[V6,11/11] nvme: pci: support nested EH

Message ID	20180517022030.GB21959@localhost.localdomain (mailing list archive)
State	New, archived
Headers	show Return-Path: <linux-block-owner@kernel.org> Date: Wed, 16 May 2018 20:20:31 -0600 From: Keith Busch <keith.busch@linux.intel.com> To: Ming Lei <ming.lei@redhat.com> Cc: Keith Busch <keith.busch@intel.com>, Jens Axboe <axboe@kernel.dk>, Laurence Oberman <loberman@redhat.com>, Sagi Grimberg <sagi@grimberg.me>, James Smart <james.smart@broadcom.com>, "linux-nvme@lists.infradead.org" <linux-nvme@lists.infradead.org>, "linux-block@vger.kernel.org" <linux-block@vger.kernel.org>, Jianchao Wang <jianchao.w.wang@oracle.com>, Christoph Hellwig <hch@lst.de> Subject: Re: [PATCH V6 11/11] nvme: pci: support nested EH Message-ID: <20180517022030.GB21959@localhost.localdomain> References: <20180516040313.13596-1-ming.lei@redhat.com> <20180516040313.13596-12-ming.lei@redhat.com> <20180516141242.GA20119@localhost.localdomain> <20180516231058.GB28727@ming.t460p> MIME-Version: 1.0 Content-Type: text/plain; charset=us-ascii Content-Disposition: inline In-Reply-To: <20180516231058.GB28727@ming.t460p> User-Agent: Mutt/1.9.1 (2017-09-22) Sender: linux-block-owner@vger.kernel.org Precedence: bulk

Keith Busch May 17, 2018, 2:20 a.m. UTC

Hi Ming,

I'm developing the answers in code the issues you raised. It will just
take a moment to complete flushing those out. In the meantime just want
to point out why I think block/011 isn't a real test.

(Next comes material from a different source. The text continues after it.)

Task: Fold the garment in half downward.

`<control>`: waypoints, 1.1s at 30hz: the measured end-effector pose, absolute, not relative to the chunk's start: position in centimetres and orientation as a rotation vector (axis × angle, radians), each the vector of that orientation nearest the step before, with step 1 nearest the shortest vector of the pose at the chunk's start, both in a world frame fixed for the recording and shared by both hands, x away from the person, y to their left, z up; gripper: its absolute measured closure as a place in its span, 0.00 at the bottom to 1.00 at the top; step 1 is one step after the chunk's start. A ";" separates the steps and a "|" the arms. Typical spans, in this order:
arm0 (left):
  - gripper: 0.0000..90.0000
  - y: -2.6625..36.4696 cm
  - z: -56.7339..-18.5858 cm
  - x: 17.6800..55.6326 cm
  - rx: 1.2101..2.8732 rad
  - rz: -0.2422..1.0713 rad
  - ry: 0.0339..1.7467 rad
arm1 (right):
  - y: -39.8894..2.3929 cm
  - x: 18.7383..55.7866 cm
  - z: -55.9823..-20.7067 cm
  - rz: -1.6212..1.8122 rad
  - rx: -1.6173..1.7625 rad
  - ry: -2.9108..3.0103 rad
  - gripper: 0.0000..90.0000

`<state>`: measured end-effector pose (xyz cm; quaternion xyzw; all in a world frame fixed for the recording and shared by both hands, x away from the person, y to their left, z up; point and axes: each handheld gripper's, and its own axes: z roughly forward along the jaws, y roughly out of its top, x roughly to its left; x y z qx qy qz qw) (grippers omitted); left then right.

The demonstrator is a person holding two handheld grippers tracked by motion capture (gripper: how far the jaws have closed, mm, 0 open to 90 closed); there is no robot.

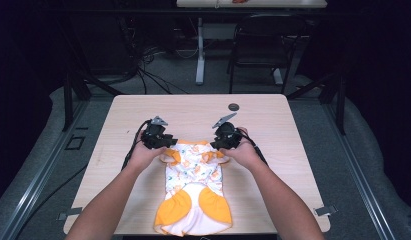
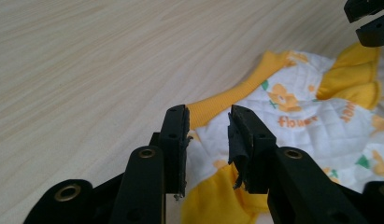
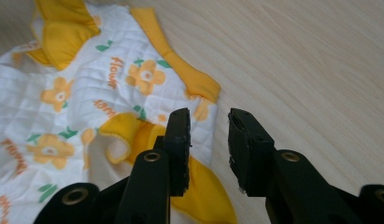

On Thu, May 17, 2018 at 07:10:59AM +0800, Ming Lei wrote:
> All simulation in block/011 may happen in reality.

If this test actually simulates reality, then the following one line
patch (plus explanation for why) would be a real "fix" as this is very
successful in passing block/011. :)

---

Christoph Hellwig May 17, 2018, 8:41 a.m. UTC | #1

On Wed, May 16, 2018 at 08:20:31PM -0600, Keith Busch wrote:
> On Thu, May 17, 2018 at 07:10:59AM +0800, Ming Lei wrote:
> > All simulation in block/011 may happen in reality.
> 
> If this test actually simulates reality, then the following one line
> patch (plus explanation for why) would be a real "fix" as this is very
> successful in passing block/011. :)
> 
> ---
> diff --git a/drivers/nvme/host/pci.c b/drivers/nvme/host/pci.c
> index 1faa32cd07da..dcc5746304c4 100644
> --- a/drivers/nvme/host/pci.c
> +++ b/drivers/nvme/host/pci.c
> @@ -2118,6 +2118,12 @@ static int nvme_pci_enable(struct nvme_dev *dev)
>  
>  	if (pci_enable_device_mem(pdev))
>  		return result;
> +	/*
> +	 * blktests block/011 disables the device without the driver knowing.
> +	 * We'll just enable the device twice to get the enable_cnt > 1
> +	 * so that the test's disabling does absolutely nothing.
> +	 */
> +	pci_enable_device_mem(pdev);

Heh.  But yes, this test and the PCI "enable" interface in sysfs look
horribly wrong. pci_disable_device/pci_enable_device aren't something we
can just do underneath the driver.  Even if injecting the lowlevel
config space manipulations done by it might be useful and a good test
the Linux state ones are just killing the driver.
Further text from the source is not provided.